Eric Adams’ Community Op Ed: Keeping Our Communities Safe: One Young Person at a Time
The old saying, ‘Prevention is better than cure’ is truer than ever today. There are many problems that we face now, which—if we deal with them at the source—can be handled effectively and with less suffering. Gun violence among our young people is one of them. Our administration’s historic $89 million investment in New York City’s Crisis Management System as well as landmark investments in our Summer Youth Employment Program and Summer Rising will give our young people a sense of purpose and keep them engaged and safe. Our Crisis Management System is based on a widely recognized public health approach to addressing violent conflict and aims to change New Yorkers’ attitudes towards using violence in tense situations. Taken together, our Crisis Management System and the summer programs will provide our young people with the opportunities and skills they need to build a better future and help prevent gun violence before it arises.
These efforts will build on our success in preventing crime: shootings have declined by 24% in the first six months of 2023, and more generally, crime has fallen in five of the seven major categories during the first six months of the year compared to the same period in 2022. We will continue to bring crime down and keep New York the safest large city in the nation.
Our Crisis Management System deploys local residents, “violence interrupters,” and community leaders to mediate disputes and connect young people aged 16 to 24 most at risk of gun violence to mentorship. Violence interrupters are often people with a history of violent behavior who have succeeded in turning their own lives around. They are well positioned to defuse tensions before they become dangerous, and can connect high-risk individuals to mental health services, job training, employment opportunities, and more, giving young people a sense of purpose and decreasing the risk of violence. Our CMS teams will operate in 31 neighborhoods that account for more than two-thirds of shooting incidents citywide.
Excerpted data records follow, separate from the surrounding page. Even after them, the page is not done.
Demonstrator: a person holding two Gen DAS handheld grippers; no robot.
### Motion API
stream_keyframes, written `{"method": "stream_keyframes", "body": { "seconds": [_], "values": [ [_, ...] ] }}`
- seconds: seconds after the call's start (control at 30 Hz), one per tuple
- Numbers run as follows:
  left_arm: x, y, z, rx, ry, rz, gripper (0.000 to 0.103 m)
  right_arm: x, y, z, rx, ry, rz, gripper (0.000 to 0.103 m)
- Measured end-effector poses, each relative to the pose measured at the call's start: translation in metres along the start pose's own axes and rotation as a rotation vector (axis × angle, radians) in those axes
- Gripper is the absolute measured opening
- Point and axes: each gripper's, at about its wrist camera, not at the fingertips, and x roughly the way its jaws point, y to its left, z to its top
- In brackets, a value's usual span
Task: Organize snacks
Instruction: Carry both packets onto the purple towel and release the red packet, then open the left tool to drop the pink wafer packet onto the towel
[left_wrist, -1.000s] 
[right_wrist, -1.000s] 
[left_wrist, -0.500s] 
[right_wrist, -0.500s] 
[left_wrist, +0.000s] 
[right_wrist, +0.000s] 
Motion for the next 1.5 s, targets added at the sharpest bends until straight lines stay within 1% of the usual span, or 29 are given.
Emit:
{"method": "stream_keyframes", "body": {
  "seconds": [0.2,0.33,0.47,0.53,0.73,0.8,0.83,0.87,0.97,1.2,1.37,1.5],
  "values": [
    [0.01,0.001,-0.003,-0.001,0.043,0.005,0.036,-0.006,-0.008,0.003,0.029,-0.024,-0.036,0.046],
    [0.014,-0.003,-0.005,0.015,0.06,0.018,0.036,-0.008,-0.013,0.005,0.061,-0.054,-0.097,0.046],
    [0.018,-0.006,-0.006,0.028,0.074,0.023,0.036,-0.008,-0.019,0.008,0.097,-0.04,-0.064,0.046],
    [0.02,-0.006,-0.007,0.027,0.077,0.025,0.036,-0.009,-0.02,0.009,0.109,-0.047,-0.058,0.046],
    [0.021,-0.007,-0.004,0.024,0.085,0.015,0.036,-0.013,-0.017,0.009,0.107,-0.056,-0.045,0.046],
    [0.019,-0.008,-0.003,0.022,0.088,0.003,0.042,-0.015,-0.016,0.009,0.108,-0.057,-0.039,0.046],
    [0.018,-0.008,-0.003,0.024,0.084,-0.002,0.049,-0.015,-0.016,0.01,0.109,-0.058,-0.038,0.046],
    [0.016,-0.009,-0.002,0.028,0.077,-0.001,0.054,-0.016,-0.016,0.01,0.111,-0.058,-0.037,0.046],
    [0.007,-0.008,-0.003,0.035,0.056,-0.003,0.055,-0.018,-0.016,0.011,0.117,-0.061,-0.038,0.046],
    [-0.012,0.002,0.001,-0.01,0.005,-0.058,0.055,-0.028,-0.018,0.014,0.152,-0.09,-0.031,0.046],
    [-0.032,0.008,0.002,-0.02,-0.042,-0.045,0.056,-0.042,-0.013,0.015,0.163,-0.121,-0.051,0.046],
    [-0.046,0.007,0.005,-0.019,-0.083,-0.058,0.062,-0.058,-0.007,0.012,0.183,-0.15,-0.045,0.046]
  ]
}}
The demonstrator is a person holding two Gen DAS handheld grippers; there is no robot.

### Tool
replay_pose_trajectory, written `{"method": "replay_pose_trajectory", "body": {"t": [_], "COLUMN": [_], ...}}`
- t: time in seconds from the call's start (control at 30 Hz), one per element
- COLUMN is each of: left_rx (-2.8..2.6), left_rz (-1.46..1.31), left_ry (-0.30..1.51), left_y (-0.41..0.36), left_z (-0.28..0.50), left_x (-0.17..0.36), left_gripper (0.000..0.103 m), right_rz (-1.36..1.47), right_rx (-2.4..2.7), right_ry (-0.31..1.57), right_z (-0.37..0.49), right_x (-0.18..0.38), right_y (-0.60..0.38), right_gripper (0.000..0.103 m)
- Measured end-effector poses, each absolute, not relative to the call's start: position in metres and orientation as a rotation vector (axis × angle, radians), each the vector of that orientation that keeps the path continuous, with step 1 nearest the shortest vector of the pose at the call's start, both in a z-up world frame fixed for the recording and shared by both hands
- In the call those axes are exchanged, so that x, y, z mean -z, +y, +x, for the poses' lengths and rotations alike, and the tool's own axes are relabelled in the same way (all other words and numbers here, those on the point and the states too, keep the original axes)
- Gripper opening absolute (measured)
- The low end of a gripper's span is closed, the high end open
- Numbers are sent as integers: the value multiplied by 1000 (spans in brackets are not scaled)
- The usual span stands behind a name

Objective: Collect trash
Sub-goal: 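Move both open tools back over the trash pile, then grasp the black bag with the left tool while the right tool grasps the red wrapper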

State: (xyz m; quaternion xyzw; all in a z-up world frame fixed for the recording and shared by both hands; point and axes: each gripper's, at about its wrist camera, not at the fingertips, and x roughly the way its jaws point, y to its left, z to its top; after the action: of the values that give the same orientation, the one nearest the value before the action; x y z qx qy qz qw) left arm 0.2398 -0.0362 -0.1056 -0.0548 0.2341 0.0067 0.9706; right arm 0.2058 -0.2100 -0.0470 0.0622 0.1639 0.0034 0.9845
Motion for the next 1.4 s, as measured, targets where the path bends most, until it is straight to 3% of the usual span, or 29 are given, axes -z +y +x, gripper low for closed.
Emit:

We’re also getting more of our young people on the right track with summer enrichment and employment programs that will keep them challenged and engaged so that we reduce the need for these kinds of interventions later on. Our Summer Rising Program serves 110,00 young people in grades K-8. The program, which runs for 6 to 7 weeks starting on July 5th, will help students close the COVID learning gap and allow them to enjoy a fun summer in a secure and supervised environment. It allows our parents and caregivers to work without worrying about how their children will stay occupied. Our Summer Youth Employment Program will reach 100,000 youth this summer; it provides paid opportunities in a variety of fields including business, tech, and healthcare.
Gun violence doesn’t take place in a vacuum. It occurs when young people lack a sense of purpose and turn to violence or other antisocial behavior instead. With the right social-emotional skills, and with paid and engaging internship opportunities, our at risk-youth can turn their lives around. I should know. When I was a young man, I got into trouble with law and now, I’m mayor of New York City.
I want all our young people to have the same second chance that I did, and for New York to remain a safe and a thriving beacon for all.